Pipelines can be serialized to strings with dumps method, and you can load them back with Pipeline.loads method. So you can share pipelines you want to execute as simple strings.

Pipeline assign task_id for each task when you call kiq, and executes every step with pre-calculated task_id, so you know all task ids after you call kiq method.

How does it work?

After you call kiq method of the pipeline it pre-calculates all task_ids, serializes itself and adds serialized string to the labels of the first task in the chain.

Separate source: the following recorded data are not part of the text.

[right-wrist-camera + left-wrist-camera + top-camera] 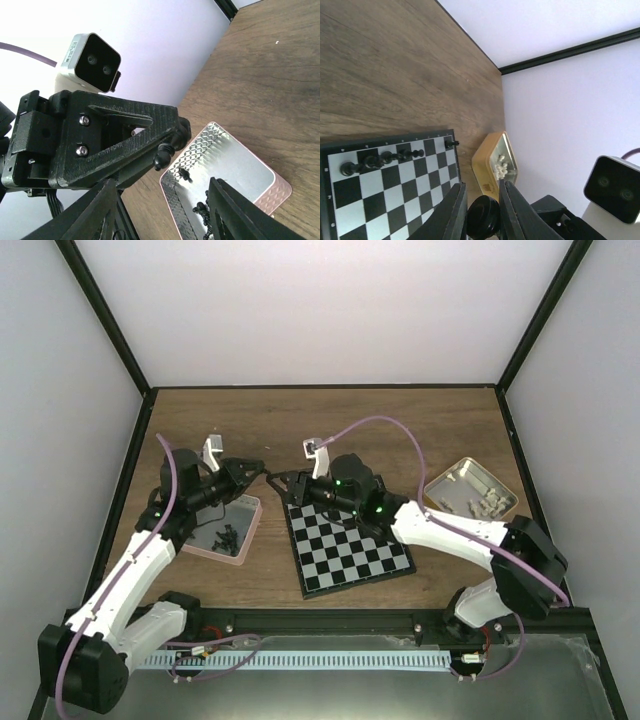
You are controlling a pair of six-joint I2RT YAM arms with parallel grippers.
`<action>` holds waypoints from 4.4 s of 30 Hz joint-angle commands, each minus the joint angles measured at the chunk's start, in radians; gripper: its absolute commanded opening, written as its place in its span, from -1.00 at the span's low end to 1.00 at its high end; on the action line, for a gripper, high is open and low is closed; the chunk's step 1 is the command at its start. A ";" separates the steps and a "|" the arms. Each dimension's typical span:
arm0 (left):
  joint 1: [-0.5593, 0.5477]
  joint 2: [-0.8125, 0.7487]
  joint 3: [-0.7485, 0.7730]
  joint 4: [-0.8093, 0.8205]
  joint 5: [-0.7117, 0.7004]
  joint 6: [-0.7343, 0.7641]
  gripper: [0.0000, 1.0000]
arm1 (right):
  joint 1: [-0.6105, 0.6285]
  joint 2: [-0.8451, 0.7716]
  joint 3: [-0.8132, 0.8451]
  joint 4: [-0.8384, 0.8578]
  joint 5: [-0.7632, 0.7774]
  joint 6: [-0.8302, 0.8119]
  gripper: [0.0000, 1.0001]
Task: Set up the chess pieces on the board
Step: Place the chess piece on the chessboard.
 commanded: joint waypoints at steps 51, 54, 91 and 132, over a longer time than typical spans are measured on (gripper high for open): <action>0.004 0.022 0.262 -0.343 -0.418 0.614 0.34 | -0.288 -0.056 0.108 -0.731 0.170 -0.244 -0.99; 0.004 0.016 0.244 -0.332 -0.467 0.649 0.36 | -0.289 -0.014 0.130 -0.789 0.205 -0.295 -0.99; 0.004 -0.040 0.123 -0.261 -0.549 0.665 0.39 | -0.297 0.377 0.362 -0.957 0.316 -0.358 -0.98; 0.004 -0.040 0.121 -0.260 -0.549 0.665 0.41 | -0.299 0.399 0.372 -0.950 0.318 -0.329 -0.80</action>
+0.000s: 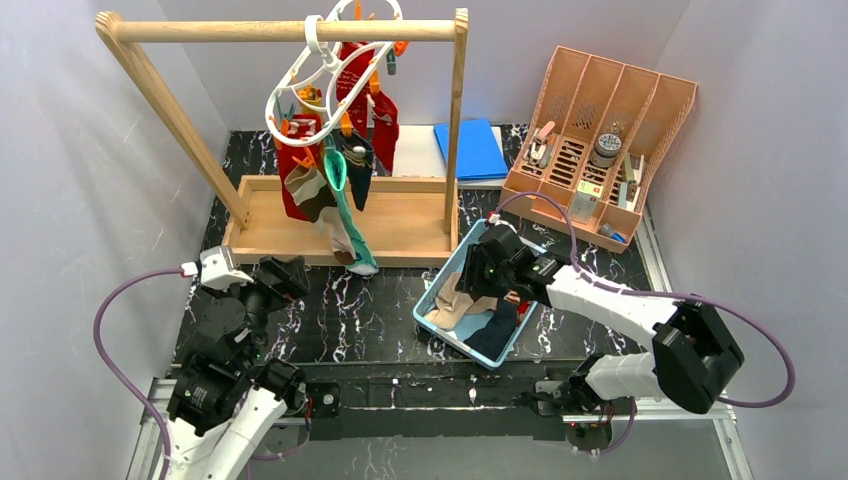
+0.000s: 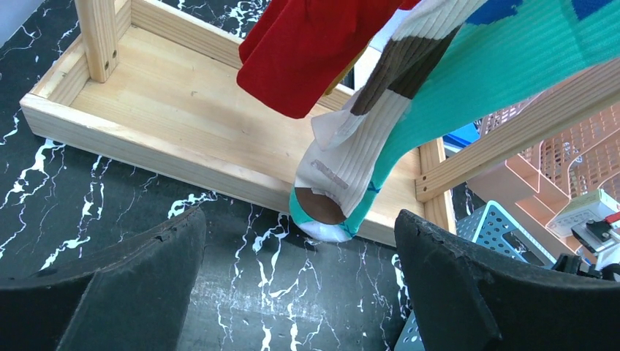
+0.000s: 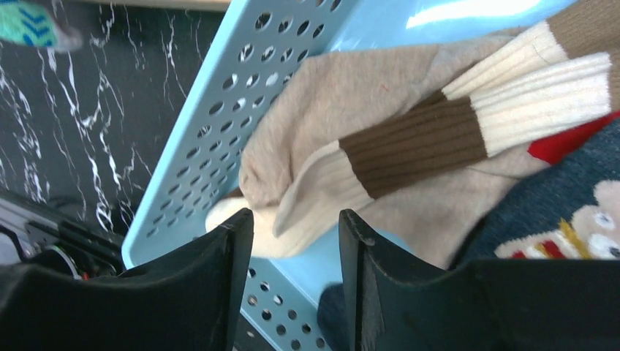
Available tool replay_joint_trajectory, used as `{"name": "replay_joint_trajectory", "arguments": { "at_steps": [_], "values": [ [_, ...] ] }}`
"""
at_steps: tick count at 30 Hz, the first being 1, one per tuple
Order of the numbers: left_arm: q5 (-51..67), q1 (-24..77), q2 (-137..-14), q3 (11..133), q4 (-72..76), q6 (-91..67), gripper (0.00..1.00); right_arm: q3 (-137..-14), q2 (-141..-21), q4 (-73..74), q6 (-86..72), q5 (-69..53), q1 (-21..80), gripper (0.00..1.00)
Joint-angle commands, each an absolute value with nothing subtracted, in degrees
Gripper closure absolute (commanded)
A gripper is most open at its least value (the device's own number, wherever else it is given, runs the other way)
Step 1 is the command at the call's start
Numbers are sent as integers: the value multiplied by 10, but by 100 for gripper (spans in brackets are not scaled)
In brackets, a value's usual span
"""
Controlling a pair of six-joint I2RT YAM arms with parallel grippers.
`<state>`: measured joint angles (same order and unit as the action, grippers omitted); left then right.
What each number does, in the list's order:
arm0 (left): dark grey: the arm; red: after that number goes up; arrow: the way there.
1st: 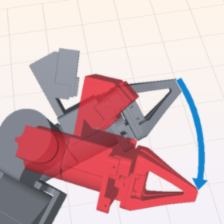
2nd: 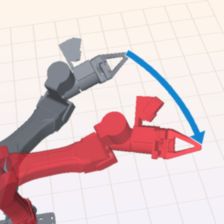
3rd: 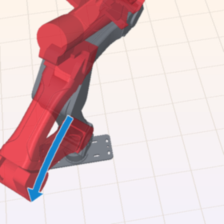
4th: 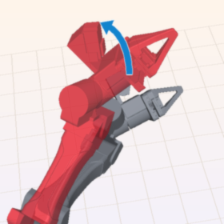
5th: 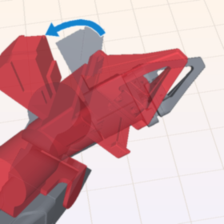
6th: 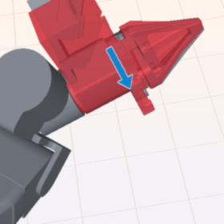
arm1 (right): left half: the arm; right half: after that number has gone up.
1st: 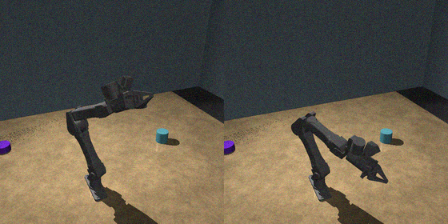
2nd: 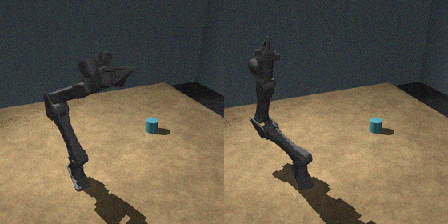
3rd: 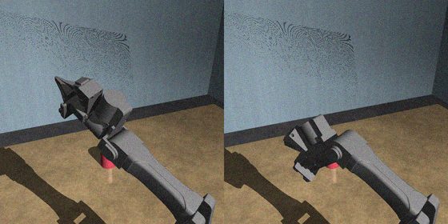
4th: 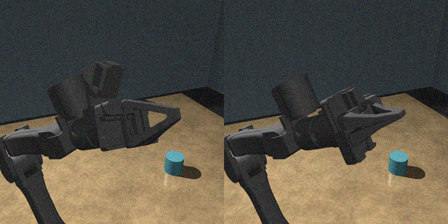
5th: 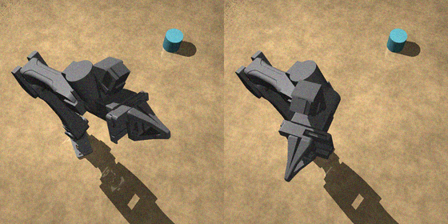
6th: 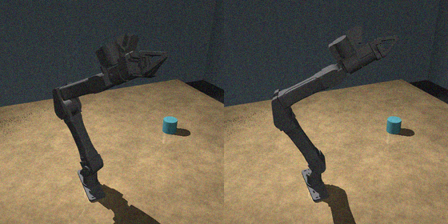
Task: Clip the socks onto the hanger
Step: Pick up the sock from the bin.
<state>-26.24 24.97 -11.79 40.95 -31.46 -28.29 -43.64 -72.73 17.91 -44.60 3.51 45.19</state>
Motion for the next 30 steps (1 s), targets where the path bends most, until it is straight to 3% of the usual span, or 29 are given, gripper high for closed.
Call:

All the magic happens in the middleware. After task is executed and result is saved, you can easily deserialize pipeline back and calculate pipeline's next move. And that's the trick. You can get more information from the source code of each pipeline step.

Available steps

We have a few steps available for chaining calls:

  1. Sequential
  2. Mapper
  3. Filter

Sequential steps

This type of step is just an ordinary call of the function. If you haven't specified param_name argument, then the result of the previous step will be passed as the first argument of the function. If you did specify the param_name argument, then the result of the previous step can be found in key word arguments with the param name you specified.

You can add sequential steps with .call_next method of the pipeline.

If you don't want to pass the result of the previous step to the next one, you can use .call_after method of the pipeline.

Mapper step

This step runs specified task for each item of the previous task's result spawning multiple tasks. But I have to admit, that the result of the previous task must be iterable. Otherwise it will mark the pipeline as failed.

After the execution you'll have mapped list. You can add mappers by calling .map method of the pipeline.

Filter step

This step runs specified task for each item of the previous task's result. But I have to admit, that the result of the previous task must be iterable. Otherwise it will mark the pipeline as failed.

If called tasks returned True for some element, this element will be added in the final list.

After the execution you'll get a list with filtered results. You can add filters by calling .filter method of the pipeline.